You can also configure Parameter defaults to populate default values from the hovered segment. We will use the Selected segment parameter default for the action's object to edit.

In this example workflow, we can now correct the speaker property of a segment upon inspection in the widget.

中文翻译¶

创建交互式音频转录应用¶

本指南将教你如何构建一个工作流，用于转录音频并创建交互式应用，以便使用媒体集（media sets）查看转录内容。

交互式音频转录应用。

第一部分：在 Foundry 中将音频文件导入为媒体集¶

首先，你需要将音频文件导入为媒体集（media sets）。有两种方式可以实现：

导入完成后，你将能够查看你的音频媒体集。

音频媒体集

第二部分：通过 Pipeline Builder 转录音频媒体集¶

在 Pipeline Builder 中创建一个新管道，并将你的音频媒体集添加到管道中。详细步骤可在 Pipeline Builder 文档的初始设置部分找到。

你导入的音频媒体集应如下所示：

导入的音频媒体集。

接下来，使用转换（Transforms）选择转录音频（Transcribe audio）转换。
指定转录音频（Transcribe audio）转换的输入，然后选择应用（Apply）。

使用媒体集输入中的 media_reference 列，并选择所需的语言。

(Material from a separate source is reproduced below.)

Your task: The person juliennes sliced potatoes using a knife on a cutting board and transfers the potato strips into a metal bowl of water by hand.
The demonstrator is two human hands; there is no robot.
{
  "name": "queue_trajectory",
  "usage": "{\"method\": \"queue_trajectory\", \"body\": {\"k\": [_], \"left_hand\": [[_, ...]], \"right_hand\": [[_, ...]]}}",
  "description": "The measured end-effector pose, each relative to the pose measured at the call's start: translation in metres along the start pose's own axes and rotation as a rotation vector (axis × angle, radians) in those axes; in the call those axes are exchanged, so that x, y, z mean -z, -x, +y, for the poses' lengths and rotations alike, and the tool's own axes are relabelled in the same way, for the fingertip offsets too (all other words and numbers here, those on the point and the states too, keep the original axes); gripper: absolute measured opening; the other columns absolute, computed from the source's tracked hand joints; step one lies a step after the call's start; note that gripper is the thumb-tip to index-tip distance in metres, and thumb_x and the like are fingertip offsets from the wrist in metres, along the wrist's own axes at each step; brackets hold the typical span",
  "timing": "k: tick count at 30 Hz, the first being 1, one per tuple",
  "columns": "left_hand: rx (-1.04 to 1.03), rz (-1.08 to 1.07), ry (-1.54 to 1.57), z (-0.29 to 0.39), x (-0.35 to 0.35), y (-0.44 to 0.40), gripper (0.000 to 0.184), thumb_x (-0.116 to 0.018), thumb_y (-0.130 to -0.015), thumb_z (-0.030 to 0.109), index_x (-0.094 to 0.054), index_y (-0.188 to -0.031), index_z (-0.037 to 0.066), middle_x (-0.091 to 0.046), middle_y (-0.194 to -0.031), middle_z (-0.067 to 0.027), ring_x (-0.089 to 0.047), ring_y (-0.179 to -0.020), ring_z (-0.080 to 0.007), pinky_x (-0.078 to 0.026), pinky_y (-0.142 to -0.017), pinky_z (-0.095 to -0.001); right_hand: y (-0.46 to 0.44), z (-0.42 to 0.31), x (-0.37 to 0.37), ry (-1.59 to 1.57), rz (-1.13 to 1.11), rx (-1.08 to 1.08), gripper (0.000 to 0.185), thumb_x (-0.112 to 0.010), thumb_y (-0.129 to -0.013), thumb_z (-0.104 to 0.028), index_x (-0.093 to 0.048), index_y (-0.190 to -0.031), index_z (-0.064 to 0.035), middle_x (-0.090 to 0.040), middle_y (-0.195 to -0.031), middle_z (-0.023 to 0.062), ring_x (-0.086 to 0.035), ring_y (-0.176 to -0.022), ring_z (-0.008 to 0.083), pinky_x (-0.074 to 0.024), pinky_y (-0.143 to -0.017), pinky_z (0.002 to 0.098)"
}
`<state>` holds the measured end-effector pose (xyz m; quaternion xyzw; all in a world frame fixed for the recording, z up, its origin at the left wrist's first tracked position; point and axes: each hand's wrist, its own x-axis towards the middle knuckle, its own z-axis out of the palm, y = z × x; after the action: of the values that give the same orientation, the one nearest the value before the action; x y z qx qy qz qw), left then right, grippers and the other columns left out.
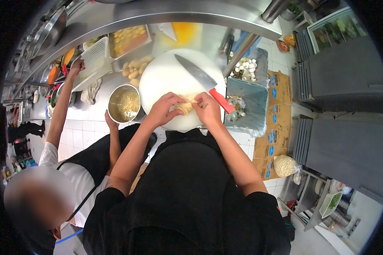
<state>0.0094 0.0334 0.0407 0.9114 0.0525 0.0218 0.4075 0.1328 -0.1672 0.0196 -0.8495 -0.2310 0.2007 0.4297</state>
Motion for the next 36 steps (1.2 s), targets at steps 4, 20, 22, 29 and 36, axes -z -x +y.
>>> {"method": "queue_trajectory", "body": {"k": [4,20,22,29,36], "left_hand": [[-0.008,-0.007,0.03,0.0,0.001,0.0,0.041,-0.09,-0.087,0.023,-0.079,-0.126,0.018,-0.069,-0.116,-0.0073,-0.068,-0.111,-0.0309,-0.056,-0.094,-0.0425],[-0.09,0.045,0.016,-0.007,-0.001,0.003,0.045,-0.09,-0.085,0.025,-0.082,-0.129,0.022,-0.07,-0.116,-0.0058,-0.069,-0.107,-0.0281,-0.057,-0.092,-0.0397],[-0.088,0.046,0.022,-0.007,-0.002,0.005,0.045,-0.09,-0.085,0.024,-0.082,-0.129,0.022,-0.07,-0.116,-0.0058,-0.069,-0.107,-0.0281,-0.057,-0.092,-0.0396],[-0.135,0.085,0.0,-0.009,-0.004,0.01,0.047,-0.091,-0.084,0.018,-0.082,-0.13,0.02,-0.071,-0.116,-0.0084,-0.07,-0.106,-0.0295,-0.057,-0.091,-0.0395],[-0.139,0.132,0.061,-0.009,-0.009,0.015,0.047,-0.091,-0.082,0.015,-0.082,-0.128,0.018,-0.072,-0.12,-0.0082,-0.069,-0.103,-0.028,-0.057,-0.091,-0.0384]], "right_hand": [[0.001,0.004,-0.001,-0.092,0.019,-0.04,0.029,-0.082,-0.09,-0.01,-0.073,-0.118,-0.0049,-0.076,-0.094,0.013,-0.075,-0.08,0.0281,-0.0584,-0.075,0.0406],[0.02,-0.001,0.025,0.037,0.131,0.074,0.03,-0.078,-0.092,-0.006,-0.073,-0.121,-0.005,-0.074,-0.097,0.01,-0.071,-0.074,0.0272,-0.0559,-0.07,0.0417],[0.021,-0.001,0.026,-0.011,0.116,0.066,0.03,-0.078,-0.093,-0.006,-0.073,-0.122,-0.0055,-0.074,-0.096,0.0087,-0.069,-0.069,0.024,-0.0552,-0.068,0.0395],[0.011,-0.001,0.003,-0.218,0.094,0.09,0.034,-0.079,-0.094,-0.003,-0.075,-0.127,-0.0075,-0.073,-0.095,0.0058,-0.063,-0.062,0.0169,-0.0514,-0.062,0.0336],[0.01,0.008,-0.008,-0.166,0.055,0.056,0.037,-0.08,-0.094,-0.001,-0.076,-0.13,-0.0067,-0.071,-0.092,0.0002,-0.054,-0.06,0.0062,-0.0471,-0.059,0.0273]]}}
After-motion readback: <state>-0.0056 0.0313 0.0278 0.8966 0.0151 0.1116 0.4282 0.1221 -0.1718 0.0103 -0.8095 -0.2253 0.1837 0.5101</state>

如果未提供语言，则会根据音频的前30秒自动推断。有多种配置选项可供选择。在此示例中，我们希望输出中包含说话人分离（speaker diarization）详情，因此我们将选择更高性能（More performant）模式、片段详情（Segment details）输出类型，并开启说话人识别（Speaker recognition）。

你可以在表格中预览转录的输出。

如果你不希望使用转录小部件（transcription widget），你可以根据需要继续转换音频转录字符串输出。

完成所需的转录转换后，你可以将其输出为数据集（Dataset），或通过选择对象类型（Object type）输出来对输出进行本体化（ontologize）。此时，你可以停止跟随本指南。

如果你希望使用转录小部件，请继续阅读下面的第三部分，为小部件创建转录片段。

第三部分：对转录片段进行本体化，以便在 Workshop 小部件中使用¶

在本节中，我们将从转录输出中创建片段对象，这些对象包含在转录小部件中显示所需的属性。

使用展开数组（Explode array）转换，将片段结构体（segment structs）数组转换为单独的行。
然后，应用提取多个结构体字段（Extract many struct fields）来提取小部件所需的字段。我们将选择以下字段：id、begin、end、contents 和 speaker_id。由于我们已经知道说话人的名称，我们将使用映射值（Map values）将说话人 ID 转换为说话人名称。
通过选择对象类型（Object type）输出来对输出进行本体化。了解更多关于如何保存管道输出的信息。确保将Id属性设置为主键，以便每个片段对象都有唯一的键。

第四部分：在 Workshop 中显示转录内容¶

在 Workshop 中，添加音频和转录显示（Audio and Transcription Display）小部件。
使用在第三部分中创建的对象类型作为片段对象集（segments object set）来配置小部件。有关配置选项的完整列表，请参阅音频和转录显示小部件文档。
配置要在小部件中使用的操作（action）。

你可以在片段对象集上创建操作类型（action types），并将其展示在小部件中。例如，你可能希望允许用户编辑片段内容或更正时间戳。

在此示例中，我们将配置一个简单的操作，允许用户编辑片段的说话人属性。

定义操作类型后，在 Workshop 中配置该操作。选择启用操作（Enable actions），然后选择你在对象类型上创建的操作。你可以配置图标和名称。当鼠标悬停在片段上时，这些内容将显示在片段工具栏中。

你还可以配置参数默认值（Parameter defaults），以从悬停的片段中填充默认值。我们将使用选定片段（Selected segment）参数默认值作为要编辑的操作对象。

在此示例工作流中，我们现在可以在小部件中检查片段时更正其说话人属性。